The problem:
Across the listing below, count the lines containing "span". Give nothing but the number.

Provided material:
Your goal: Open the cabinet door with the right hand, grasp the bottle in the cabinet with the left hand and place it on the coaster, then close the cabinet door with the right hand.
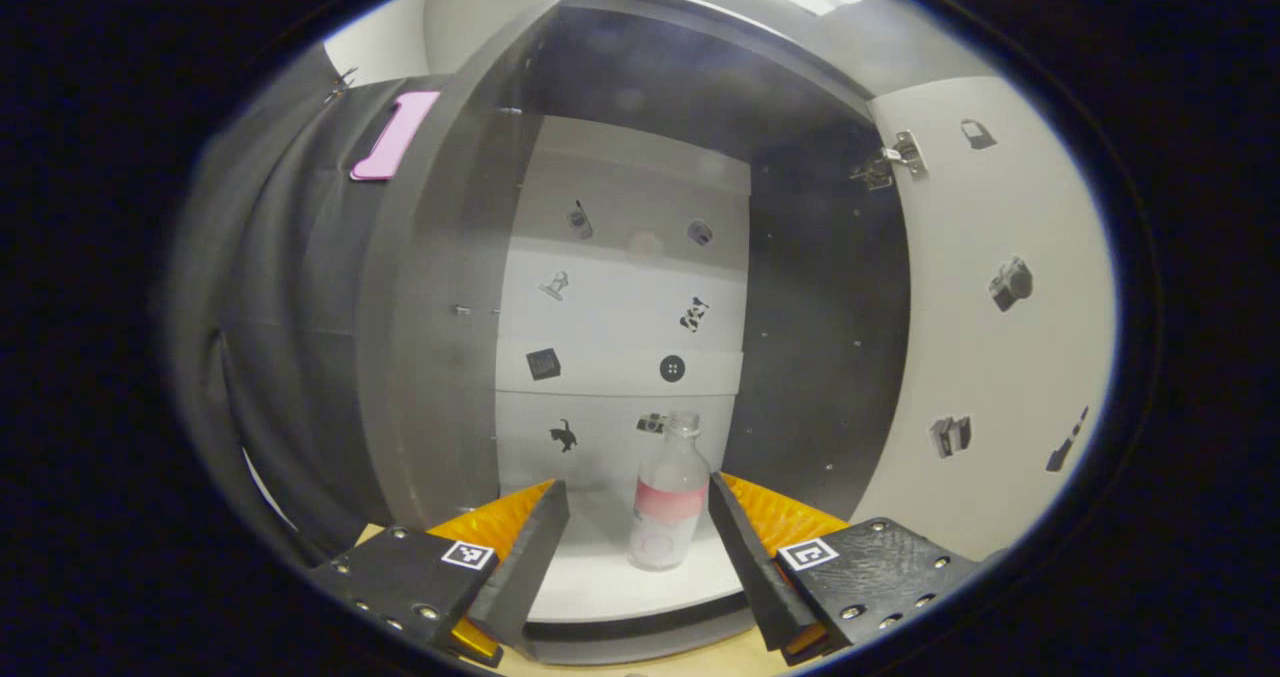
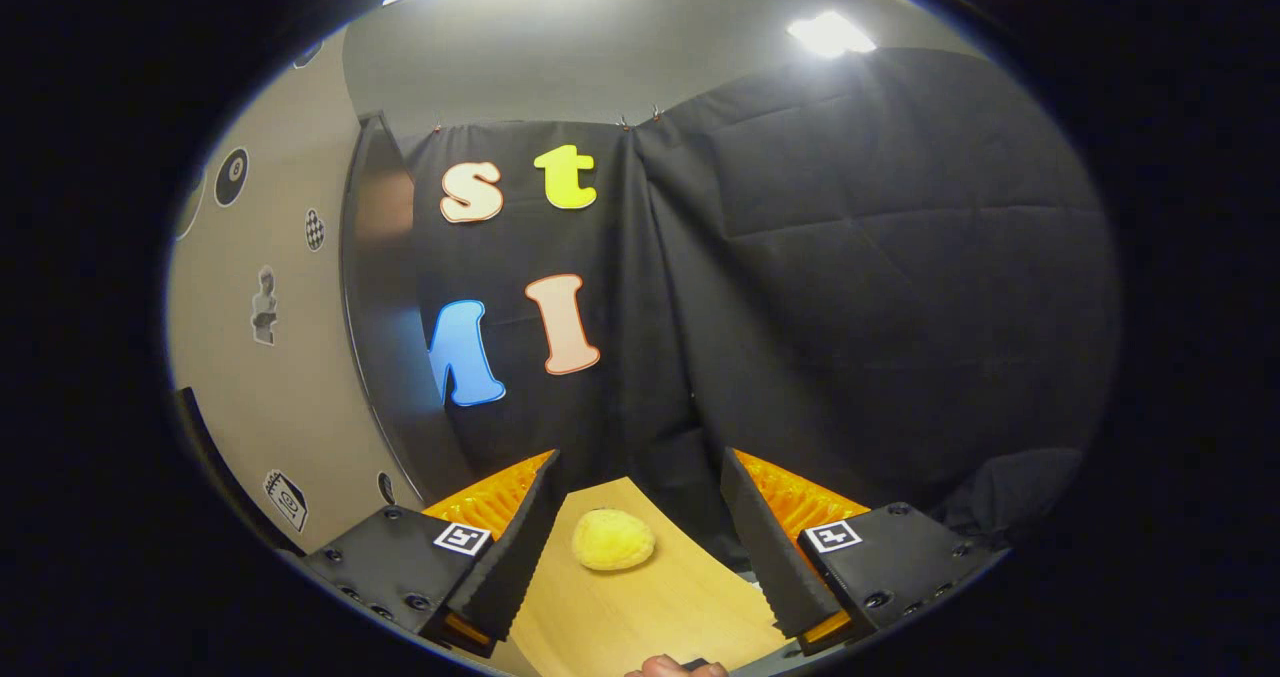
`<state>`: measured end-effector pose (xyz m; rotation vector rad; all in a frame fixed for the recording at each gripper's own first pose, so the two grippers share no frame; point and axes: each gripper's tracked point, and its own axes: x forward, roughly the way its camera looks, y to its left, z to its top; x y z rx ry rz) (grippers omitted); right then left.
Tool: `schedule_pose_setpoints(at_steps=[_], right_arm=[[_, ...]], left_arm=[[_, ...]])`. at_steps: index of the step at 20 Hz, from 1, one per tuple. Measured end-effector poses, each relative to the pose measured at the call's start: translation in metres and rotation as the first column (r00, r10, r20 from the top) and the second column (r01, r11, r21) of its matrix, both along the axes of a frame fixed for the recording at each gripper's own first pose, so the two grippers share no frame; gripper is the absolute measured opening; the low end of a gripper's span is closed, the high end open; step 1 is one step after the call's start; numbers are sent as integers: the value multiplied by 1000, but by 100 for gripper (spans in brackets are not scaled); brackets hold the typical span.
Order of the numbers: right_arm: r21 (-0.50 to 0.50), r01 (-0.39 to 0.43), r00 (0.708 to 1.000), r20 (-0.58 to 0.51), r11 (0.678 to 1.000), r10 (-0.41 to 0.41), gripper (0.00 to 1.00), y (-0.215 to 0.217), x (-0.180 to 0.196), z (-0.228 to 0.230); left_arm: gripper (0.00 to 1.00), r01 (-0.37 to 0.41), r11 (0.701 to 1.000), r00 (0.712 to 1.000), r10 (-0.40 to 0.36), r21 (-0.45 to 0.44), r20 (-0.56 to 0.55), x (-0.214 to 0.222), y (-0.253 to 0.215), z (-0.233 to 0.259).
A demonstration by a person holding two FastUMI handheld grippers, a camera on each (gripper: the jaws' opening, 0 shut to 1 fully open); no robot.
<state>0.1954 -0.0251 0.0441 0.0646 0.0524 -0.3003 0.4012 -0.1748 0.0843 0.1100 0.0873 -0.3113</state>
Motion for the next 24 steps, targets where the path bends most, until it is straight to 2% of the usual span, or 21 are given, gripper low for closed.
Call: schedule_pose_setpoints(at_steps=[4,10,11,14,15,16,18,19,20,24], right_arm=[[3,-16,999,-47,1000,16,98,-5,18,-13],[29,-6,997,-72,1000,8,98,-18,34,-22],[31,-1,997,-73,1000,3,98,-21,36,-22],[35,6,997,-73,999,-4,98,-29,40,-24],[37,6,997,-73,999,-3,98,-31,42,-24],[39,8,997,-75,999,-5,98,-33,43,-24],[45,5,997,-80,999,-2,98,-36,48,-26],[48,0,997,-80,999,4,98,-36,50,-26],[48,-8,997,-77,999,12,93,-34,53,-26],[40,-43,995,-87,998,47,93,-33,63,-29]], left_arm=[[85,5,999,1000,-5,36,0,37,-19,-15],[87,26,999,999,-25,38,-27,71,-40,-41],[85,31,999,999,-30,31,-32,76,-42,-44],[88,26,999,999,-25,23,-47,84,-44,-55],[85,30,1000,998,-30,7,-49,85,-47,-55],[89,36,999,998,-37,-12,-49,86,-49,-55],[87,36,999,998,-38,-30,-51,86,-49,-57],[85,29,999,998,-30,-35,-52,86,-49,-59],[87,27,998,998,-30,-53,-55,87,-51,-59],[87,12,997,999,-15,-79,-47,86,-54,-62]])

Solution:
2